Code examples for bulk requests: Pseudocode, PHP, Ruby, Java

Scrape that site they said. It will be fun they said.

If you tried to do scraping yourself or your company is currently doing this, you might have noticed, that getting first results is not that hard. Retrieving big quantities on a regular basis and reliably is a different story.

Things can and will go wrong. Crawlers get blocked by firewalls and target sites change their HTML structure. And then you need a fix, asap. Probably on a weekend.

Scraping probably isn't your core business and with priceAPI.com there will be less hassle for you, and your company will even pay less.

Best Practice Things will go wrong, but it will be fine

Our core business is to extract information reliably. However, there are things beyond our influence: sites will change their structure and block our crawlers — just not as often as others'.

Of course, now we are the ones fixing these asap.

Nevertheless, you have to design your application in a way that is robust when a product or a whole source cannot be accessed for a certain time span.

Let's say you use priceAPI.com for repricing. When we cannot return results for one of your products, you should probably leave the price unchanged, instead of not listing it anymore.

Bulk Requests (asynchronous)

Bulk requests can gather information for multiple products in parallel. We limit to a maximum of 1,000 products for each bulk request. It is possible to create multiple bulk requests in parallel.

Results for a bulk request can be accessed for 72 hours after the request was issued.

Bulk requests process is segmented in 3 different HTTP requests:

  1. Post request
  2. Query status
  3. Get results
See code examples: Pseudocode, PHP, Ruby, Java

1. Post “Bulk Request”

This returns a job_id that you need in steps 2 and 3.

Endpoint

HTTP verb
POST
URL
https://api.priceapi.com/jobs

Parameters

Required
token, source, country, key, values (separated with \n)
Optional
completeness, currentness
For bulk requests, the parameter is called values (plural), not value.

Limit

A maximum of 1,000 values can be used in one bulk request.
You can issue multiple bulk requests in parallel.
If you need more, please contact support.

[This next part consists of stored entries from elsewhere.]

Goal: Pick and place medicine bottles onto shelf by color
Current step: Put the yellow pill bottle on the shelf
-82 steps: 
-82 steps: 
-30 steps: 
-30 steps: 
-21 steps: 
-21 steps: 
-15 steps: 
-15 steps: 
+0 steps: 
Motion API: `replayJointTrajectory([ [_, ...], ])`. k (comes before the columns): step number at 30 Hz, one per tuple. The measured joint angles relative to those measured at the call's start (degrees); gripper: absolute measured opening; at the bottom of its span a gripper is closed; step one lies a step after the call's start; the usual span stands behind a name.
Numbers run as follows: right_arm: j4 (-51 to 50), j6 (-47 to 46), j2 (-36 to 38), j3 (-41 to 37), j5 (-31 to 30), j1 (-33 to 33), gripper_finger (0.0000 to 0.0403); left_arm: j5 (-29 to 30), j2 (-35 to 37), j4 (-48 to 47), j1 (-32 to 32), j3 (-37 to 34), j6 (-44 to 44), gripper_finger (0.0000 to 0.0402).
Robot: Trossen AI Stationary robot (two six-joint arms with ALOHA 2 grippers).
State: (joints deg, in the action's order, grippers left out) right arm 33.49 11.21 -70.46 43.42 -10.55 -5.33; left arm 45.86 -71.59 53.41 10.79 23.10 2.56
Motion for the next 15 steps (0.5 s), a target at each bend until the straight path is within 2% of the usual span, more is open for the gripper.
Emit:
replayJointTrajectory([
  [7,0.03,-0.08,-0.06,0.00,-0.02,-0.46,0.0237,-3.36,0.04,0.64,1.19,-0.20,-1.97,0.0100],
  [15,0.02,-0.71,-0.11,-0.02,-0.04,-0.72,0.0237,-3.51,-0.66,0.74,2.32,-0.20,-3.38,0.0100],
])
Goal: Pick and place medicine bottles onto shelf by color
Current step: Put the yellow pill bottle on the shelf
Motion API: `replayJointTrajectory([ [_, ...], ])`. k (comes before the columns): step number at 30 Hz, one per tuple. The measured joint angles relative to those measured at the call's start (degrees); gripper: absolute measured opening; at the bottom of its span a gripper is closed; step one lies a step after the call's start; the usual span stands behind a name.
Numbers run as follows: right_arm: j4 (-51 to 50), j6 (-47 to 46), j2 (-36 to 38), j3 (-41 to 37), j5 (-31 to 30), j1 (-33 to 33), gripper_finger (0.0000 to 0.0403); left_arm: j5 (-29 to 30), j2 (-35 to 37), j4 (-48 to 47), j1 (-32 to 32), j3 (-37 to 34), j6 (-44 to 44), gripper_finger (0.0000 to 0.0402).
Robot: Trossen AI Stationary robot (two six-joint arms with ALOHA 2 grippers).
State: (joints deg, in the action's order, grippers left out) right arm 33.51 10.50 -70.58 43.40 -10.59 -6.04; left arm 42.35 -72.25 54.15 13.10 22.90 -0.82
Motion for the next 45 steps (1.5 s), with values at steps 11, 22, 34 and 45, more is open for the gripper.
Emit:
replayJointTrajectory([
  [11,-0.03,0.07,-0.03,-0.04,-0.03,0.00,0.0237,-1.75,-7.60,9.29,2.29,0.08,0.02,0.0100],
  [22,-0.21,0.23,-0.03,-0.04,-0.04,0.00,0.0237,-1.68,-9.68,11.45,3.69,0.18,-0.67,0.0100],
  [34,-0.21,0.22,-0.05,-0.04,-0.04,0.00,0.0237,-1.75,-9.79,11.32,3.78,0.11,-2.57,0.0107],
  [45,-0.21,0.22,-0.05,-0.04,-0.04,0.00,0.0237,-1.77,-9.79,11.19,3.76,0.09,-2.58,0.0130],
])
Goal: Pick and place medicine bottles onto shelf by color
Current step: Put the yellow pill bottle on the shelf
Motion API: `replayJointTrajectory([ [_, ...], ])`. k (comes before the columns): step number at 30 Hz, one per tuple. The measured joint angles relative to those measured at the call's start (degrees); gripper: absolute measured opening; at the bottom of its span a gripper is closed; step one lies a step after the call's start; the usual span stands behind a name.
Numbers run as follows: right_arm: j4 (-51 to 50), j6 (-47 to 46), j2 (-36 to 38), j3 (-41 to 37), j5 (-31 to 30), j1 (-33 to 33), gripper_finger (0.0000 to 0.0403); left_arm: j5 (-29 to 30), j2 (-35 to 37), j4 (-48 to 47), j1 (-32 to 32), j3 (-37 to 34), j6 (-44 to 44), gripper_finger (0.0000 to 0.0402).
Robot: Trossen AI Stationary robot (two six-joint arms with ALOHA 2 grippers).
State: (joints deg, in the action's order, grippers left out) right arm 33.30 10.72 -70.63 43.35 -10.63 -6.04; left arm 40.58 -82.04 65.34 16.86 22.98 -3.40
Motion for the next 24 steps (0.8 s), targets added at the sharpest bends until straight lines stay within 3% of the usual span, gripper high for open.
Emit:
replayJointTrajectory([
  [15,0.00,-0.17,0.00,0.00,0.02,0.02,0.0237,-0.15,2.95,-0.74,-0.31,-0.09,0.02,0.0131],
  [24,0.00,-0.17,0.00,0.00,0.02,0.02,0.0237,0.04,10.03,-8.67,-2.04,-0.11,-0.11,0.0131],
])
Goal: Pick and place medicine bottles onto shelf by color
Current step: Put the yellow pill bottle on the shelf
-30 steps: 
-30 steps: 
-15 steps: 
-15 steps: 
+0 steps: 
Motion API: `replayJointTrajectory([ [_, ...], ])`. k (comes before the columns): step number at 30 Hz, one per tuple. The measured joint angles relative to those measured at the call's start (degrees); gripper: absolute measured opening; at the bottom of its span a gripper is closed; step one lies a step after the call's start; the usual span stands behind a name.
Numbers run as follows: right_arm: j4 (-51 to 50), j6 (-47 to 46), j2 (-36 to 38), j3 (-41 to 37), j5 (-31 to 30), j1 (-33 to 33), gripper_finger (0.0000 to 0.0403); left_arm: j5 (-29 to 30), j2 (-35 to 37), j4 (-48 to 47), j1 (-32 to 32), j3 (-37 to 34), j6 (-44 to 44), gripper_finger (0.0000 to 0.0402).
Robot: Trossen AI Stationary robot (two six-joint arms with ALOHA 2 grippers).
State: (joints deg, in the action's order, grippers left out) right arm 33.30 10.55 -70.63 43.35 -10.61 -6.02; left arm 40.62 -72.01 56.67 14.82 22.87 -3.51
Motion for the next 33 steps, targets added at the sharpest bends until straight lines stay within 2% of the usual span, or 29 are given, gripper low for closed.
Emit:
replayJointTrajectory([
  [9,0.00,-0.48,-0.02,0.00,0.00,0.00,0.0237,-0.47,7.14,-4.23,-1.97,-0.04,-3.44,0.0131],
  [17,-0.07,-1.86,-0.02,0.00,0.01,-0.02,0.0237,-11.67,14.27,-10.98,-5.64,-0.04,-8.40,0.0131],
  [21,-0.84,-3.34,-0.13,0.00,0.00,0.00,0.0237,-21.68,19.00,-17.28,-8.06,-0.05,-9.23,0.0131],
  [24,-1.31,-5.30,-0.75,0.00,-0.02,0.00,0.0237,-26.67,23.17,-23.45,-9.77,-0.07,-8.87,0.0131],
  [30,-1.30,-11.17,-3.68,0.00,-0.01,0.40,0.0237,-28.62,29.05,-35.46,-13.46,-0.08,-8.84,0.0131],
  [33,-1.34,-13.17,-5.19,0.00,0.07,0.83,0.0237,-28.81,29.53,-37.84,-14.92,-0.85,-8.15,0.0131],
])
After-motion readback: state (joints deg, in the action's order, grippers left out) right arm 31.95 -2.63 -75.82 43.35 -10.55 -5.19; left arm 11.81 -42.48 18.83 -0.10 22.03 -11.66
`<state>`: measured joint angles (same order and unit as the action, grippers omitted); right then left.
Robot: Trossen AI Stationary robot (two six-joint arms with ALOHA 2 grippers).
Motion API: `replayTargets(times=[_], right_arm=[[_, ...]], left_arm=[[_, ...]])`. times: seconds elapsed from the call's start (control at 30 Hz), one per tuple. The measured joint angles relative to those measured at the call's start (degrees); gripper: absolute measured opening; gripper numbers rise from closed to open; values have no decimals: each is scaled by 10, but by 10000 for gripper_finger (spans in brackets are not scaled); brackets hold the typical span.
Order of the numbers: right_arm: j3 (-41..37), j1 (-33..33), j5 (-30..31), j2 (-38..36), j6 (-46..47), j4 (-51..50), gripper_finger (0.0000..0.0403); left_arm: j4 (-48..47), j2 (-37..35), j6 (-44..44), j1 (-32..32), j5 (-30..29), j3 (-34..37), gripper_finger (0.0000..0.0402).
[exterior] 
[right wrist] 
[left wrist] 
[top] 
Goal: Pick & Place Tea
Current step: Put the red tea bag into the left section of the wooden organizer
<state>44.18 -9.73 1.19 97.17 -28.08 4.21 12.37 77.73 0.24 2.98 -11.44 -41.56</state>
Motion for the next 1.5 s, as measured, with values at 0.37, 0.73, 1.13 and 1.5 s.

Example request via HTTP POST:

curl –X POST https://api.priceapi.com/jobs
    -d "token=YOUR_TOKEN"
    -d "source=google-shopping"
    -d "country=de"
    -d "key=gtin"
    -d "values=00885909666966\
               08718108041581"

Example response

{
  "job_id": "1234567890abcdef12345678", // save this id for steps 2 and 3
  "status": "new",
  "requested": 2                        // Number of different values
}

2. Query Status

The status query shows the progress of the bulk request.

Endpoint

HTTP verb
GET
URL
https://api.priceapi.com/jobs/job_id

Parameters

Required
token

As response for this request a progress status of the given bulk request is given. Possible values for status are: new, enqueued, working, finishing, and finished.
After the response is finished the results can be downloaded. While progress is 100 it could take up to 1 minute until the job changes his status from working to finished.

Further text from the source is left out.